Scan the listing below. Return every line containing the string "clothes".

TASK DATA:
_ _ _ _

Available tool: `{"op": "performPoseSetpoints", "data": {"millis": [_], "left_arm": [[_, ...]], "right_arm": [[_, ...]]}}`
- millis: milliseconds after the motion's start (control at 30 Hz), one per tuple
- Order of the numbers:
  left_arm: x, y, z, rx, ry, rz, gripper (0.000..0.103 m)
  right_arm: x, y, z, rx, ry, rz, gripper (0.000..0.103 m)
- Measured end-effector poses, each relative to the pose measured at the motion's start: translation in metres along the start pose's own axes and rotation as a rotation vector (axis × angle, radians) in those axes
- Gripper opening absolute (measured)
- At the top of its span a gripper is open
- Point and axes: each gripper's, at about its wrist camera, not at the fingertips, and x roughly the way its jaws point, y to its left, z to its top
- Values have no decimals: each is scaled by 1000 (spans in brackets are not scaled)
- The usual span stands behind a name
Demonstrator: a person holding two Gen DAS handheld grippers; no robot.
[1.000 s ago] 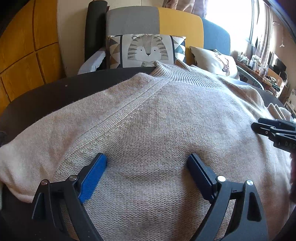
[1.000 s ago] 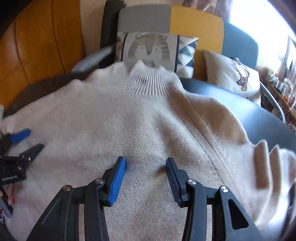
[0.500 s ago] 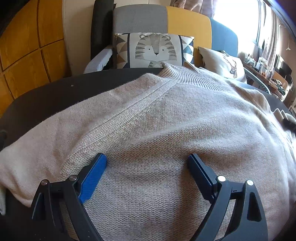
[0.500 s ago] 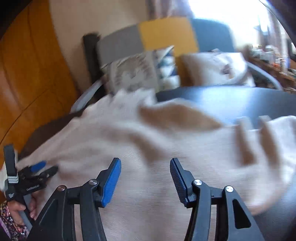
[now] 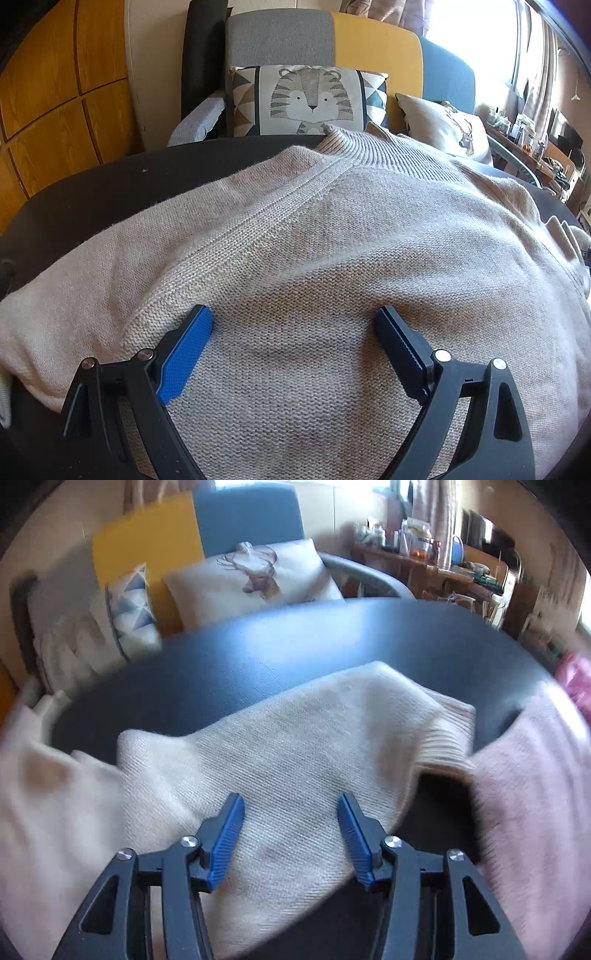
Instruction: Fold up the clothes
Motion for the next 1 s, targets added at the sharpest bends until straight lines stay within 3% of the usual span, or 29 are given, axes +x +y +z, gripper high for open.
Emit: {"op": "performPoseSetpoints", "data": {"millis": [33,200,300,367,500,667,733,833,933,1000], "left_arm": [[0,1,0,0,0,-1,92],[0,1,1,-1,-1,-4,92],[0,0,0,-2,-2,-5,92],[0,1,0,-3,-3,-6,92],[0,2,0,-5,-5,-6,92],[0,3,0,-4,-5,-7,92],[1,3,0,-4,-7,-7,92],[1,2,0,-4,-7,-6,92],[1,2,1,-5,-7,-6,93],[2,2,1,-5,-7,-6,93]], "right_arm": [[0,-5,-1,-12,-14,-45,53],[-8,-36,4,108,-4,1,54],[-34,-53,13,151,-116,51,55],[-37,-68,20,217,-119,46,57],[-12,-104,28,352,13,71,57],[0,-106,20,419,19,83,57],[-3,-100,19,407,31,33,57],[-29,-69,15,374,-51,-124,56],[-54,-22,7,287,-158,-49,56],[-64,31,-1,133,-191,23,57]]}}
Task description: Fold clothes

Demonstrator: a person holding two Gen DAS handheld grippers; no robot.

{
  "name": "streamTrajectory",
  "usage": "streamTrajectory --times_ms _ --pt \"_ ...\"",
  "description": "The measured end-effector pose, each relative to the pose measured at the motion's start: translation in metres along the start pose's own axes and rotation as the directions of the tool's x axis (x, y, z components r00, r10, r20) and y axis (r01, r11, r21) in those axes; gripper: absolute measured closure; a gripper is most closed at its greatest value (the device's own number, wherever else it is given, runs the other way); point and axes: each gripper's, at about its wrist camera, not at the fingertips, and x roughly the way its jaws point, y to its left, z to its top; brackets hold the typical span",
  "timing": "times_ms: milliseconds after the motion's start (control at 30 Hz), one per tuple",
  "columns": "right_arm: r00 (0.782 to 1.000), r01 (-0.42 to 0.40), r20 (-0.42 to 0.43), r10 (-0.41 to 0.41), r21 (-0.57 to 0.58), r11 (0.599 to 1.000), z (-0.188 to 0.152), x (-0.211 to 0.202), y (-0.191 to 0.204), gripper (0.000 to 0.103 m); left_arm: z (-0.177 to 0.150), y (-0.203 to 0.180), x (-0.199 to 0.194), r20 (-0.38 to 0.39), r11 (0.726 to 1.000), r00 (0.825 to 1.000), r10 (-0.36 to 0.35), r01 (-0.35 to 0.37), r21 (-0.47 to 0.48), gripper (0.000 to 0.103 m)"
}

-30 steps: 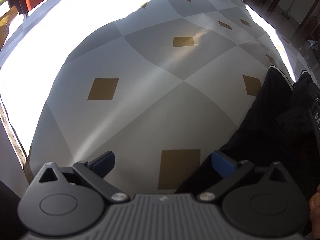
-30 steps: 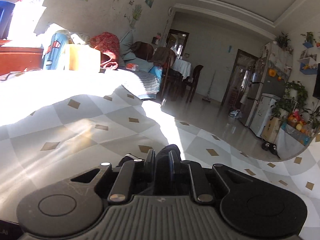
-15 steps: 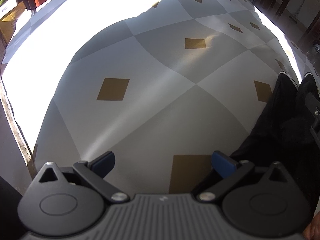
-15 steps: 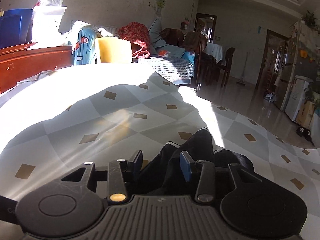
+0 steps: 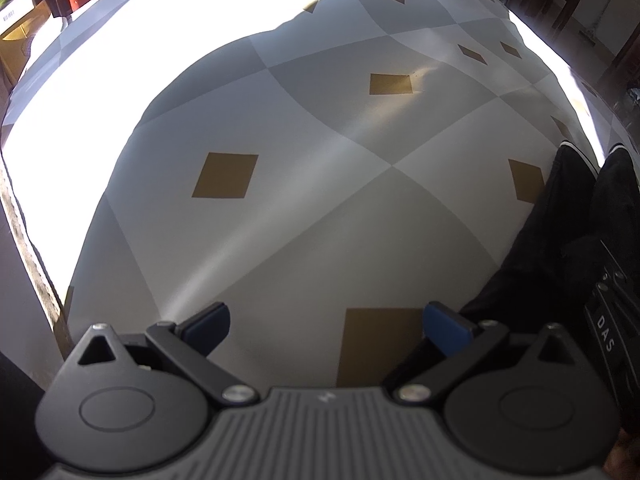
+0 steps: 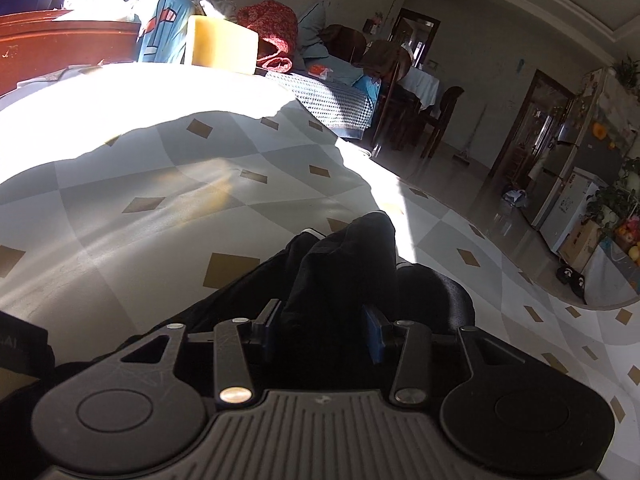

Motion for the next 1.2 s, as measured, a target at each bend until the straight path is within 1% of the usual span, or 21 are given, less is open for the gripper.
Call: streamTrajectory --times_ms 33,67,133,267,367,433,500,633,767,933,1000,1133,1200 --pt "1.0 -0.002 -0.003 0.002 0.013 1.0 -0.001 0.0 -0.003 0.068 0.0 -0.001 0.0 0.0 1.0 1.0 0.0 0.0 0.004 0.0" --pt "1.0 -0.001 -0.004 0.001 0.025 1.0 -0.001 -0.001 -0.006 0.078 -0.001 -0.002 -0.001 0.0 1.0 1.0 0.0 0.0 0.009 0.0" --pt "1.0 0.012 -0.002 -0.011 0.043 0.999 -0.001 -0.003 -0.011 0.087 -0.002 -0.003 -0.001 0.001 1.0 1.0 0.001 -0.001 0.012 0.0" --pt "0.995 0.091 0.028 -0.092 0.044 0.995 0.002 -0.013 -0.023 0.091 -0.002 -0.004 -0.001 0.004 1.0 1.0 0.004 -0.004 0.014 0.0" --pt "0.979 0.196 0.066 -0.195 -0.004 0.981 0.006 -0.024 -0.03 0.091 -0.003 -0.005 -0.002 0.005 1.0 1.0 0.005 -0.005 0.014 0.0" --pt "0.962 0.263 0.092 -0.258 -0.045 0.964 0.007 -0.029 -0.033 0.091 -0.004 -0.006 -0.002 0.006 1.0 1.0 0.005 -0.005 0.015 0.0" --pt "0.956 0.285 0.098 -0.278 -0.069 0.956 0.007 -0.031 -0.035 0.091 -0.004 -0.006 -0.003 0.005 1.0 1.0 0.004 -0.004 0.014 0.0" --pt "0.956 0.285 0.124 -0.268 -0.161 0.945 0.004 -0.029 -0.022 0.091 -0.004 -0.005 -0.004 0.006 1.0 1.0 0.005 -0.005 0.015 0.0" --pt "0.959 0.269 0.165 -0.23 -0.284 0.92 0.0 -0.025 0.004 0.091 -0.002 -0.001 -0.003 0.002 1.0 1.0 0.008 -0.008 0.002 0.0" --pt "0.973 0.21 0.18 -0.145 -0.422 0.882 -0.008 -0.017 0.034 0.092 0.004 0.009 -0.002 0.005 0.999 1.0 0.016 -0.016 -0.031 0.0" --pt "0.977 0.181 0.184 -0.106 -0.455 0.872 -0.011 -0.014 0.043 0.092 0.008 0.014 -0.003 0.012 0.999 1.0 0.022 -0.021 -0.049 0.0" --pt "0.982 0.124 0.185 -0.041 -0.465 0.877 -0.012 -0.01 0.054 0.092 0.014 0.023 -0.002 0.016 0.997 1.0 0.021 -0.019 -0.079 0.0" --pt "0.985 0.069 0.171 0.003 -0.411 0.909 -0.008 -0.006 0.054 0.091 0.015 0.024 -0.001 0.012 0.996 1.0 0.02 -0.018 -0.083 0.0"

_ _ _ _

RESPONSE BOX:
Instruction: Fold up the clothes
Task description: Fold clothes

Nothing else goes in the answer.